Guillaume prit la parole.
—Mon cousin, dit-il, Adamas a raison. Les lois contre le duel ne sont respectées de personne; mais des gens mal intentionnés les peuvent toujours invoquer. Ce d'Alvimar avait quelques amis puissants à Paris; et de méchants rapports peuvent, en un temps ou en l'autre, faire tourner ceci contre vous et contre moi, contre vous surtout, qui ne passez point pour un bien franc catholique. Croyez-m'en donc, n'entrons point en la ville et avisons à nous débarrasser de ce mort. Vous êtes sûr de vos gens, et je réponds des miens. N'ayons point de confidents parmi des gens d'Église et des bourgeois de petite ville, toutes langues bien mauvaises, en ce pays, contre ceux qui ont combattu la Ligue et servi le feu roi.
—Il y a du vrai dans ce que vous dites, répondit Bois-Doré; mais il me répugne de mettre une pierre au cou d'un mort et de le jeter à la rivière comme un chien.

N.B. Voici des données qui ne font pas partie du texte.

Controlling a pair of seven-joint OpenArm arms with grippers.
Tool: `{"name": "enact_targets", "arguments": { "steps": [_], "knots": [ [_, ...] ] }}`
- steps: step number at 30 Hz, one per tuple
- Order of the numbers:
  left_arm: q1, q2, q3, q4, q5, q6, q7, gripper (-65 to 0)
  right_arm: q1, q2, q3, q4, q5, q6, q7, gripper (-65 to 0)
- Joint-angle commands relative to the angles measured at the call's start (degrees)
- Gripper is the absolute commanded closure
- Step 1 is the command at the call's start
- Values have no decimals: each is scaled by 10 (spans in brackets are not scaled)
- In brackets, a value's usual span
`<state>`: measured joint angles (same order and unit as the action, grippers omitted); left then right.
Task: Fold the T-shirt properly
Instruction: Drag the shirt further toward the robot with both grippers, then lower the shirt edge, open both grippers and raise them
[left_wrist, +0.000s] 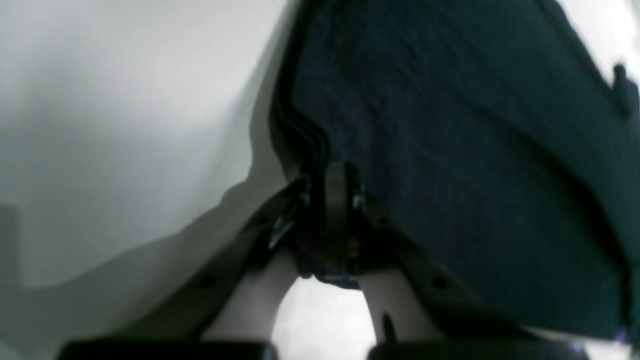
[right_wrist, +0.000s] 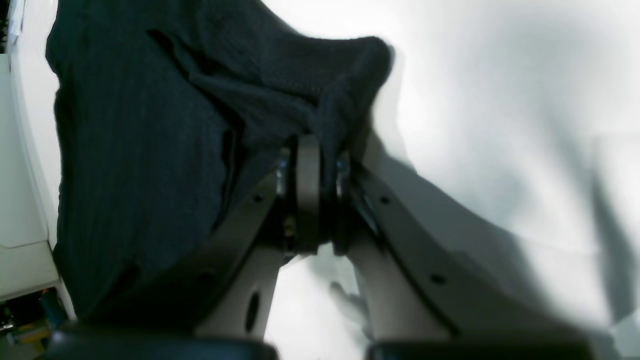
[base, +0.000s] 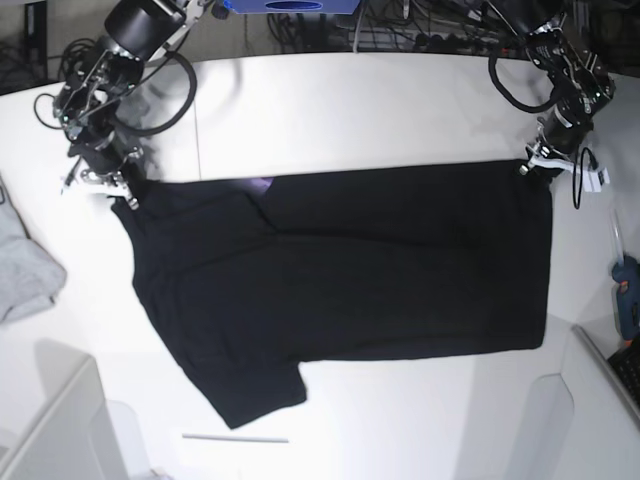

—Eh! si, monsieur, dit Adamas; cet homme-là ne valait pas tant!
—Il est vrai, mon ami: je pensais ainsi il y a une heure; mais je n'ai plus de haine contre un cadavre!
—Eh bien, monsieur, dit Adamas, il m'est venu une idée qui arrange tout pour le mieux: si nous rebroussons chemin, nous trouverons, à cent pas d'ici, le long du pré Chambon, la maison de la jardinière.
—Qui? Marie la Caille-bottée?
—Elle est fort dévouée à monsieur, et l'on dit qu'elle n'a pas toujours été laide et grêlée.
—Allons, allons, Adamas, ce n'est pas l'heure de plaisanter!
—Je ne plaisante pas, monsieur, et je dis que cette vieille fille gardera bien le secret.